Records contained in a dataset:
__________________________________________________

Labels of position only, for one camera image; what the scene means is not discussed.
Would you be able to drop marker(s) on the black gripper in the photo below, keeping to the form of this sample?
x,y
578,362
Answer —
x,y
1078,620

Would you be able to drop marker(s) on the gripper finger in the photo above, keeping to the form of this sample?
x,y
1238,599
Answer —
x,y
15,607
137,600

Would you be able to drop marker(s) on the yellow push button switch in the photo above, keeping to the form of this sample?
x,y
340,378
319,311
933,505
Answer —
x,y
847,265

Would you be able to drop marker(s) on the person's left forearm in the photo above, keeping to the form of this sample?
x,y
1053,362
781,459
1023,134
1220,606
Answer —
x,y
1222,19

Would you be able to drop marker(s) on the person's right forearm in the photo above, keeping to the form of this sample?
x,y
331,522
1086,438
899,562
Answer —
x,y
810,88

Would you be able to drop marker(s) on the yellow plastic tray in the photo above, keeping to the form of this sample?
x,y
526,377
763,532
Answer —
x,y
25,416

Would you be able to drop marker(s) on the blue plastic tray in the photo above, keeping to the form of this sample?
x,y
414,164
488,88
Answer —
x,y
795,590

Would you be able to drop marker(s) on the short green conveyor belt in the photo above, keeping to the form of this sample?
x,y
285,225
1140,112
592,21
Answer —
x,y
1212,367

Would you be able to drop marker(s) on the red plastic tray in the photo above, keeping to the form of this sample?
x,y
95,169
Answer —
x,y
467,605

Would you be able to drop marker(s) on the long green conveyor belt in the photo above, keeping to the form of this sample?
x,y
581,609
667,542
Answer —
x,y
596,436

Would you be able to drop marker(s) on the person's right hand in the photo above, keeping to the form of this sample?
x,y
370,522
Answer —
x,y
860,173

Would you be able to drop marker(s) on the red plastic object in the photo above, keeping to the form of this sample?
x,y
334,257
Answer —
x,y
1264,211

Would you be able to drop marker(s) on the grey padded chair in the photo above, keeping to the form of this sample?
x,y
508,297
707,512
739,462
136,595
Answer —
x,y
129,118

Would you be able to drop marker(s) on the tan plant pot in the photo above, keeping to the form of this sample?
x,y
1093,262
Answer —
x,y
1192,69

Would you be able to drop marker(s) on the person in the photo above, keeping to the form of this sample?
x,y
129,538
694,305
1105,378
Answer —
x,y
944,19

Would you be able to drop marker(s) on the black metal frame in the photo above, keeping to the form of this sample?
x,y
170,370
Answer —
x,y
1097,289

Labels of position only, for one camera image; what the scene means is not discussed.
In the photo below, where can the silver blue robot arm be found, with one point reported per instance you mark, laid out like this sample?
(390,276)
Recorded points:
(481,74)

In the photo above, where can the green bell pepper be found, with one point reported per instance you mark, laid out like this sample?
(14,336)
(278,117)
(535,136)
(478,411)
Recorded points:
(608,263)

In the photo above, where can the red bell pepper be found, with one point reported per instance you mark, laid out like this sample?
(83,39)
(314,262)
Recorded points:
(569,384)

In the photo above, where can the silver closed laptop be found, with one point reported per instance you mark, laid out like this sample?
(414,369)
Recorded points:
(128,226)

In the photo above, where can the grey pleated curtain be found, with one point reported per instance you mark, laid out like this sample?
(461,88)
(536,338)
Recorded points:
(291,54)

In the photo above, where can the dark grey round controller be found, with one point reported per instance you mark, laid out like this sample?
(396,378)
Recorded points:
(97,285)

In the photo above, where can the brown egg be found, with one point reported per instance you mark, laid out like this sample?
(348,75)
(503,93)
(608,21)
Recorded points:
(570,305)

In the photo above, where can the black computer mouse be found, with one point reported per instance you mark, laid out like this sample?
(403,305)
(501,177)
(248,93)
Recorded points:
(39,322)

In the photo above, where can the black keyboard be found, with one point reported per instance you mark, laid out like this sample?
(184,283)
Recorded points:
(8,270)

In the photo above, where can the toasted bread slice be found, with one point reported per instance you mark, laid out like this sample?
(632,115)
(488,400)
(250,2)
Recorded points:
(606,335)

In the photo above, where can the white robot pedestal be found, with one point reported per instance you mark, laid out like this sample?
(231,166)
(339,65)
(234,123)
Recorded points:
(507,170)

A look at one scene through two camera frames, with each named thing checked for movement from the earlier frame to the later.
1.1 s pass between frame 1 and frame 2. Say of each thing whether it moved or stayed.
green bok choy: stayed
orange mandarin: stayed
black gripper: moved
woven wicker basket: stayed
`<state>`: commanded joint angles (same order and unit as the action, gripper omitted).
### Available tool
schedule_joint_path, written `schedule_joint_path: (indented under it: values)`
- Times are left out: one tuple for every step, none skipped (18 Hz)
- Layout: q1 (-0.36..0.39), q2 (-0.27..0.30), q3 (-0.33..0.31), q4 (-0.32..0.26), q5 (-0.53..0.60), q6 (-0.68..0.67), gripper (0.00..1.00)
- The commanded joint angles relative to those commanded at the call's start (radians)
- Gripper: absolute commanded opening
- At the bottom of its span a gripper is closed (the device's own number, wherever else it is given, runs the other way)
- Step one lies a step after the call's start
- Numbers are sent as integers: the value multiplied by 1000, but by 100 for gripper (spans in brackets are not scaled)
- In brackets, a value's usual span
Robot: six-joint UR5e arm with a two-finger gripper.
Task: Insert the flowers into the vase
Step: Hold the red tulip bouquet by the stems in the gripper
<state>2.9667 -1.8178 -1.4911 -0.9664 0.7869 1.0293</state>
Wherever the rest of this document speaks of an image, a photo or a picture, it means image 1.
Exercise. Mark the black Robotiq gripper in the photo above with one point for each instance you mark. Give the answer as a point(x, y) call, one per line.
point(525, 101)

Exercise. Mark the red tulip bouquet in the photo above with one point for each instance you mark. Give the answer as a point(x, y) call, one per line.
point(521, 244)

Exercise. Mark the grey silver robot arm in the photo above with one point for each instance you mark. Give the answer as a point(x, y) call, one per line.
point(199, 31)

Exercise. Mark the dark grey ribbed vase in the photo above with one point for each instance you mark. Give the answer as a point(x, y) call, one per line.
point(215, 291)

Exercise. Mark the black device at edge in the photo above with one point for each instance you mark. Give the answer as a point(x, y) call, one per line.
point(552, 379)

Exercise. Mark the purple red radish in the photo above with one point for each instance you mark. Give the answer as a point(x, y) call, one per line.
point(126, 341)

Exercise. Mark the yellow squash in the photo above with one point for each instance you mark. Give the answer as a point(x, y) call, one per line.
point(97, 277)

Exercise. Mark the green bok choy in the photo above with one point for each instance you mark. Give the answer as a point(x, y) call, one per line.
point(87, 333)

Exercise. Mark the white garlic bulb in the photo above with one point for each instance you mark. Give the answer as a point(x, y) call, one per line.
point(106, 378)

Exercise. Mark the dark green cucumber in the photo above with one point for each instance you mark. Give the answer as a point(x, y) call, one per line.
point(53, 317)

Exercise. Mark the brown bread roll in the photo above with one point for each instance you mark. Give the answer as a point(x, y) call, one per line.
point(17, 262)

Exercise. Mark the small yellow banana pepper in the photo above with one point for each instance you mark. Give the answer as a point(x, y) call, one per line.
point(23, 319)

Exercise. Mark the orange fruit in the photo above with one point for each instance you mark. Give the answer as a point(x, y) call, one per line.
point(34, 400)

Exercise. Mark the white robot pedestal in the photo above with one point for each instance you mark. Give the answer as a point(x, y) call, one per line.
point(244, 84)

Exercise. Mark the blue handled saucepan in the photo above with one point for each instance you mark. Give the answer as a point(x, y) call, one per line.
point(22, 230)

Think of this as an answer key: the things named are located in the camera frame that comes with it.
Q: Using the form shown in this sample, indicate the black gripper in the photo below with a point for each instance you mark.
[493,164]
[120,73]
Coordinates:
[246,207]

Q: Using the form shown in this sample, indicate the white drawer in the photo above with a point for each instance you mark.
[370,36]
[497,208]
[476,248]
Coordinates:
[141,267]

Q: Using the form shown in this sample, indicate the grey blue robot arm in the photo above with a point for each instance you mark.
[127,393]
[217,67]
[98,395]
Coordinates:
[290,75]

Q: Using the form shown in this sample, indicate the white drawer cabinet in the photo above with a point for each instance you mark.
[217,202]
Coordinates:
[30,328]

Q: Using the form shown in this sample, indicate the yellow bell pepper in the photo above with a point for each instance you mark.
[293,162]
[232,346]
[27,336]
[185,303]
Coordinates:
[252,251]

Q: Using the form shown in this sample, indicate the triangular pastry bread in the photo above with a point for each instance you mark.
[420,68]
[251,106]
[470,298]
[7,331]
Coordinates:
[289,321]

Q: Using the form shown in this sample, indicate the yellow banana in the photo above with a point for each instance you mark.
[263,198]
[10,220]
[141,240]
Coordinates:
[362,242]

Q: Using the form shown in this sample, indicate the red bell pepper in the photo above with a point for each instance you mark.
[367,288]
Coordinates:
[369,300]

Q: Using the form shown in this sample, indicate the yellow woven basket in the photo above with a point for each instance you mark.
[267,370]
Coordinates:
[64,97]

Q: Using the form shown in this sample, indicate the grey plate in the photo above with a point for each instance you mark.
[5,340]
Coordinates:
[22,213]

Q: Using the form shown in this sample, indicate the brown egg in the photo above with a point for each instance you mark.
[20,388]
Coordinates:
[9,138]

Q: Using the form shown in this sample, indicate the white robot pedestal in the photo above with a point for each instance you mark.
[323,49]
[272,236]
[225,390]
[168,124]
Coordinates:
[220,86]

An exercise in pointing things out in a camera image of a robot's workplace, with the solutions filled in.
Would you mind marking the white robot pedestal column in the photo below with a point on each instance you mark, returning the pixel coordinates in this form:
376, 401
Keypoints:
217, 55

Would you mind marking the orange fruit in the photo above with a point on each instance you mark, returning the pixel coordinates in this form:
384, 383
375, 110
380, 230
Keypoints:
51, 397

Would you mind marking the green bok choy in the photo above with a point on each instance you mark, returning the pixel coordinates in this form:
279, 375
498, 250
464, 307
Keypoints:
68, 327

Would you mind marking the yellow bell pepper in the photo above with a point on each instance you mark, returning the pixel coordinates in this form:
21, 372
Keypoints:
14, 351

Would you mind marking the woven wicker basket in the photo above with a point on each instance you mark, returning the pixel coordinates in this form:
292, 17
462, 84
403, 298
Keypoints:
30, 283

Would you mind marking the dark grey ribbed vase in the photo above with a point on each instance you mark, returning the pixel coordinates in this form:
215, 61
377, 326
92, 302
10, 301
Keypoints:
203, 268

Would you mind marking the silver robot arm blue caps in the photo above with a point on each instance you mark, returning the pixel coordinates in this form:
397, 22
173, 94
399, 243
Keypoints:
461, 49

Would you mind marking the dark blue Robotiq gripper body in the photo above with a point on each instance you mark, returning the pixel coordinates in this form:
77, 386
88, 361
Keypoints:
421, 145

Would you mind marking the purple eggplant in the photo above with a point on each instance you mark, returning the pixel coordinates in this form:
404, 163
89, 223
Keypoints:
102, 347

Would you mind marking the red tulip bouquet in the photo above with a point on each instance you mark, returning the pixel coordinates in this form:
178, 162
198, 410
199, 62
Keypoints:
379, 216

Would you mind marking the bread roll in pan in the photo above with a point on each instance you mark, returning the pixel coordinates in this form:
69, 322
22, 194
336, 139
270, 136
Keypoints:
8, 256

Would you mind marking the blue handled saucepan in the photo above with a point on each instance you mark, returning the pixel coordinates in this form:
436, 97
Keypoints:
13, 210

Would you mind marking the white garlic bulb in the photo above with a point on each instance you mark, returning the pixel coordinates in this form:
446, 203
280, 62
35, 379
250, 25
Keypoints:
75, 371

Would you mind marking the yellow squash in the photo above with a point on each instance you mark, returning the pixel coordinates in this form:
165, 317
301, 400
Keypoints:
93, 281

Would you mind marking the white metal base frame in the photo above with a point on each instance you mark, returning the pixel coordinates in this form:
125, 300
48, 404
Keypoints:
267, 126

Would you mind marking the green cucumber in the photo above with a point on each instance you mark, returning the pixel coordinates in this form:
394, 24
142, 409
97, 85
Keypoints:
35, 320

__________________________________________________

What is needed: Nothing should appear in the answer except the lines above from the line with "In the photo above, where can the black computer" through the line with "In the photo above, where can the black keyboard", both included, written out exactly.

Answer to this task:
In the photo above, where can the black computer mouse be found, with one point reported per instance you mark, laid out like this sample?
(403,305)
(501,177)
(248,93)
Recorded points:
(39,322)

In the photo above, where can the black keyboard be found, with one point reported per instance you mark, laid out like this sample?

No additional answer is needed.